V. Transfer of perils and shipping
1. Peril is transferred no later than the shipment of the delivery parts to the buyer, even if we have accepted other services, e.g. shipping costs or delivery.
2. If shipment is delayed due to circumstances caused by the buyer, peril is transferred from the day the delivery is ready to be shipped.
3. If the buyer requests, we will insure the shipment in accordance with his request at his expense.
4. If not otherwise agreed, we will select the packaging and type of shipment to be used and will add this to the cost of sales.

VI. Warranty
The currently valid legal rules are to be applied.

VII. Retention of title
1. All deliveries occur under retention of title. The delivered goods remain our property until we receive full payment of all receivables, even earlier or future receivables that are still outstanding from the buyer. The retention of title continues even if, with a long-lasting business relationship, the current account balance would be momentarily covered by the buyer's payment. Processing the delivered goods always occurs by our assignment, without our accruing liabilities.
2. When connected with other objects, the resulting (co-)retention of the title is considered transferred to us. If the retention goods are installed by the buyer as essential components in the plant of a third party, the buyer now cedes the liabilities to us he will be collecting resulting from this as security in the amount of the delivery liability. The amortization of the goods we delivered to the buyer is only permitted in the scope of his business. The buyer now transfers to us all liabilities. If the resale occurs with other goods not belonging to us with an overall price, or if we have only co-retention rights, the buyer now transfers a liability from the resale in the amount that corresponds to the share of the retention goods at the overall price. A partial liability ceded by us has priority over that remaining liability of the buyer.
3. The buyer is not authorized to other availability of the retention goods. He may not mortgage them or assign them by way of collateral. Before third parties have access to the retention goods, we must be immediately notified; the buyer must take on all required steps for this upon demand.
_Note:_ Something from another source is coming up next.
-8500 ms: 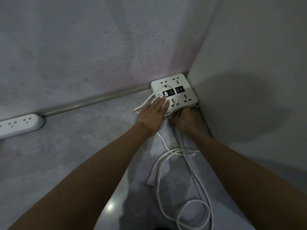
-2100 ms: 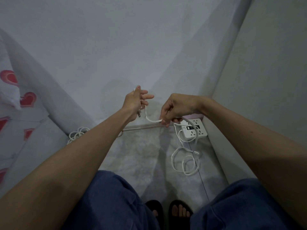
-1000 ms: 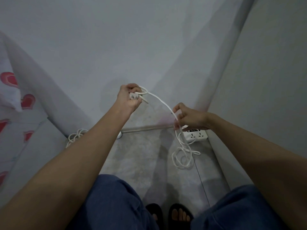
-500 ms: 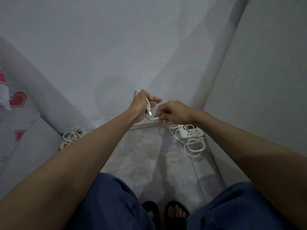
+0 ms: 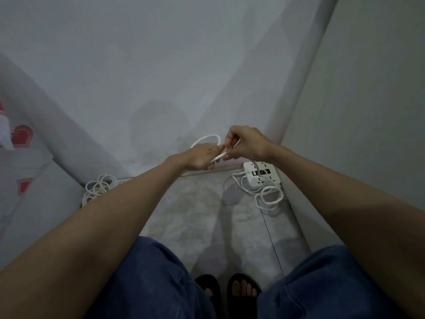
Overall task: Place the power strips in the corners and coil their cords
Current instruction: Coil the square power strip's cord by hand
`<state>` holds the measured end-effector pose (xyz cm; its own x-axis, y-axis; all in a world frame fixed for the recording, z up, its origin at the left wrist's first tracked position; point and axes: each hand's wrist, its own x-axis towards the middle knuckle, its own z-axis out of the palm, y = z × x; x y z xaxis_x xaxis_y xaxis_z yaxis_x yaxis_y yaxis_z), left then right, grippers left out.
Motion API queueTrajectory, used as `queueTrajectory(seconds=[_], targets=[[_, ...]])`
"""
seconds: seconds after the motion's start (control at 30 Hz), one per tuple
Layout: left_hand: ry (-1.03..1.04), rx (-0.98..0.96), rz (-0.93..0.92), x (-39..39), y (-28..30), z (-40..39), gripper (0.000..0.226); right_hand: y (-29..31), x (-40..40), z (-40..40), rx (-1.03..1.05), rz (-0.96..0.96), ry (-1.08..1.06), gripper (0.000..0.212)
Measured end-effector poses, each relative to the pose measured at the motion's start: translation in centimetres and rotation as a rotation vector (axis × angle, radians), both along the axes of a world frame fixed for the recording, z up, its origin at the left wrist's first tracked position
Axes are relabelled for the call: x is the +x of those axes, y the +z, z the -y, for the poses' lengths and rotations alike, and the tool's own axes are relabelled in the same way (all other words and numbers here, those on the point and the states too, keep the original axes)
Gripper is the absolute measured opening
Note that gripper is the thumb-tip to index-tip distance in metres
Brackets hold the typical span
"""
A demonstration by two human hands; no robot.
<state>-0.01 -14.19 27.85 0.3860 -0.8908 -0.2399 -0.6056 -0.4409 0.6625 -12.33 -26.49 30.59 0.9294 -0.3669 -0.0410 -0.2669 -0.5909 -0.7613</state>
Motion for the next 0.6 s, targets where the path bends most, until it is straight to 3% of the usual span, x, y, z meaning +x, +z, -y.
queueTrajectory(seconds=[0.1,0.2,0.33,0.4,0.47,0.6], targets=[[-0.056,0.03,0.059,-0.7,0.4,0.1,0.059,-0.2,-0.3,0.6,-0.048,-0.032,-0.012,0.026],[0.013,0.038,-0.005,-0.5,1.4,0.4,0.067,-1.0,-0.5,1.3,-0.177,-0.093,0.003,0.024],[0.016,-0.001,-0.205,1.0,2.9,-0.7,0.03,-2.2,-1.4,2.9,-0.382,-0.216,-0.015,0.018],[-0.014,0.022,-0.366,1.4,3.7,-1.3,0.021,-2.5,-2.2,3.7,-0.355,-0.244,-0.04,0.015],[-0.023,0.052,-0.569,1.4,4.4,-1.4,0.029,-2.4,-2.5,4.0,-0.307,-0.206,-0.078,0.012],[-0.05,-0.029,-1.201,2.5,5.5,-1.7,0.043,-2.4,-1.7,4.0,-0.301,-0.152,-0.12,0.005]])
The buyer is obligated to keep the retention goods in proper condition and stored with commercial diligence. The buyer is, for the time being, authorized to collect purchase price receivables resulting from an additional amortization. Upon request, the third party buyer shall be named to us. We are authorized at any time to collect the ceded purchase price receivables ourselves.
4. Validating the retention of the title to us does not constitute withdrawal from the contract. The buyer's purchase conditions counter to this retention of title are herewith contradicted. They are not recognized even if we do not expressly contradict them again after input. If the value of the securities we have granted exceed our receivables by more than 25%, we are obligated to return or release the overage securities upon request.
5. The buyer must protect the delivery object from theft, breakage, fire, water and other damage, and to notify us of this. If this does not occur, we are authorized to obtain insurance at the buyer's expense.
6. The retention of title and the securities we are entitled to apply until the complete release from any liabilities (e.g. when paying with the so-called check procedure) that we took on in the interest of the buyer.

VIII. Liability
1. The currently valid legal rules are to be applied.

IX. Jurisdiction
1. Sole jurisdiction for all disputes directly or indirectly resulting from the contractual relationship is the headquarters of our company or the headquarters of the buyer, as we select.

X. Final provisions
1. The provisions of German law are additionally valid. German law has unlimited application, even to deliveries to foreign buyers.
2. If individual provisions of these general sales and delivery conditions are invalid, the remaining provisions remain effective Instead of an invalid provision, an effective provision which comes as close as possible to the economic purpose shall apply as agreed.